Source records
☆ ☆ ☆ ☆ ☆ ☆ ☆

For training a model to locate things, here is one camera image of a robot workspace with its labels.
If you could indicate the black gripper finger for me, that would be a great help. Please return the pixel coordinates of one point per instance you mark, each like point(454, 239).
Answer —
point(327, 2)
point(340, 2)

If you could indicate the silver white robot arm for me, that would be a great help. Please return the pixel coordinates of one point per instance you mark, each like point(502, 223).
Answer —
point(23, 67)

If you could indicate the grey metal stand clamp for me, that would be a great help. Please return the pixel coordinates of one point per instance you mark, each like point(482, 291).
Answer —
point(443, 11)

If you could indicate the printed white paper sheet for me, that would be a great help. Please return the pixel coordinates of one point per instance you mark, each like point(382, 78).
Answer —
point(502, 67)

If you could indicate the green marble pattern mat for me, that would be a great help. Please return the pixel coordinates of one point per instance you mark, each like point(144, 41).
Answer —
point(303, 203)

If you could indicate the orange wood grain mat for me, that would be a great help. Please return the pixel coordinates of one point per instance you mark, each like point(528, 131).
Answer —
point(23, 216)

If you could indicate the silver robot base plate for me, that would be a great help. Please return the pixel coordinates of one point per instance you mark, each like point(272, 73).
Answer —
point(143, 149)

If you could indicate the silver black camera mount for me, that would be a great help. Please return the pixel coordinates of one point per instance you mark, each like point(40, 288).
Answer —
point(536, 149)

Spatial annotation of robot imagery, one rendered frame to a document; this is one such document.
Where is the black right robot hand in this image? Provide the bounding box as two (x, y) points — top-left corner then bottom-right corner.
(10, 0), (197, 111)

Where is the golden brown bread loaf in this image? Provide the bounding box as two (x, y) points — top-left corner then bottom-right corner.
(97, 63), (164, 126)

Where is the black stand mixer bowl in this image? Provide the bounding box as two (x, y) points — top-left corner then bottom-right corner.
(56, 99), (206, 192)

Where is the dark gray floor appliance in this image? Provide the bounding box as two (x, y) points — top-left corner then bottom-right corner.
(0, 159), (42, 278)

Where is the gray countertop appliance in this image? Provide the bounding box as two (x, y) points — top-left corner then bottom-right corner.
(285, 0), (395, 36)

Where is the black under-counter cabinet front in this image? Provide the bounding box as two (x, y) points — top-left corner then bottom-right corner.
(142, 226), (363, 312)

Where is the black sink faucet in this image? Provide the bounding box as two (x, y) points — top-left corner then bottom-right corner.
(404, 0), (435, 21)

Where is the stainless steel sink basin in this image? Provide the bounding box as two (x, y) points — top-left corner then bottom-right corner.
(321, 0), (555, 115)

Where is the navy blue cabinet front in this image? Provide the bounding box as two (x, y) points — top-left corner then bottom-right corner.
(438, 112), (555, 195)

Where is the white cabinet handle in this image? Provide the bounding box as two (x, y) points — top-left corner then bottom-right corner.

☆ ☆ ☆ ☆ ☆ ☆ ☆

**What to work on**
Each record must be repeated exactly as it is.

**Response**
For training a model to locate things, here is one camera image of a robot workspace with its labels.
If you could indicate the black gripper finger for me, that would be a great help. Please return the pixel coordinates of one point per instance you mark, each like point(454, 239).
Answer —
point(327, 2)
point(340, 2)

If you could indicate the silver white robot arm for me, that would be a great help. Please return the pixel coordinates of one point per instance you mark, each like point(502, 223).
Answer —
point(23, 67)

If you could indicate the grey metal stand clamp for me, that would be a great help. Please return the pixel coordinates of one point per instance you mark, each like point(482, 291).
Answer —
point(443, 11)

If you could indicate the printed white paper sheet for me, that would be a great help. Please return the pixel coordinates of one point per instance you mark, each like point(382, 78).
Answer —
point(502, 67)

If you could indicate the green marble pattern mat for me, that would be a great help. Please return the pixel coordinates of one point per instance you mark, each like point(144, 41).
Answer —
point(303, 203)

If you could indicate the orange wood grain mat for me, that would be a great help. Please return the pixel coordinates of one point per instance you mark, each like point(528, 131).
Answer —
point(23, 216)

If you could indicate the silver robot base plate for me, that would be a great help. Please return the pixel coordinates of one point per instance you mark, each like point(272, 73).
Answer —
point(143, 149)

If you could indicate the silver black camera mount for me, that would be a great help. Please return the pixel coordinates of one point per instance you mark, each like point(40, 288).
Answer —
point(536, 149)

Spatial annotation of robot imagery, one rendered frame to a document; this is one such document.
Where is the black right robot hand in this image? Provide the bounding box as two (x, y) points — top-left corner then bottom-right corner.
(10, 0), (197, 111)

Where is the golden brown bread loaf in this image? Provide the bounding box as two (x, y) points — top-left corner then bottom-right corner.
(97, 63), (164, 126)

Where is the black stand mixer bowl in this image? Provide the bounding box as two (x, y) points — top-left corner then bottom-right corner.
(56, 99), (206, 192)

Where is the dark gray floor appliance in this image? Provide the bounding box as two (x, y) points — top-left corner then bottom-right corner.
(0, 159), (42, 278)

Where is the gray countertop appliance in this image? Provide the bounding box as two (x, y) points — top-left corner then bottom-right corner.
(285, 0), (395, 36)

Where is the black under-counter cabinet front in this image? Provide the bounding box as two (x, y) points — top-left corner then bottom-right corner.
(142, 226), (363, 312)

Where is the black sink faucet in this image? Provide the bounding box as two (x, y) points — top-left corner then bottom-right corner.
(404, 0), (435, 21)

Where is the stainless steel sink basin in this image? Provide the bounding box as two (x, y) points — top-left corner then bottom-right corner.
(321, 0), (555, 115)

Where is the navy blue cabinet front in this image? Provide the bounding box as two (x, y) points — top-left corner then bottom-right corner.
(438, 112), (555, 195)

Where is the white cabinet handle in this image? Provide the bounding box as two (x, y) points — top-left corner then bottom-right corner.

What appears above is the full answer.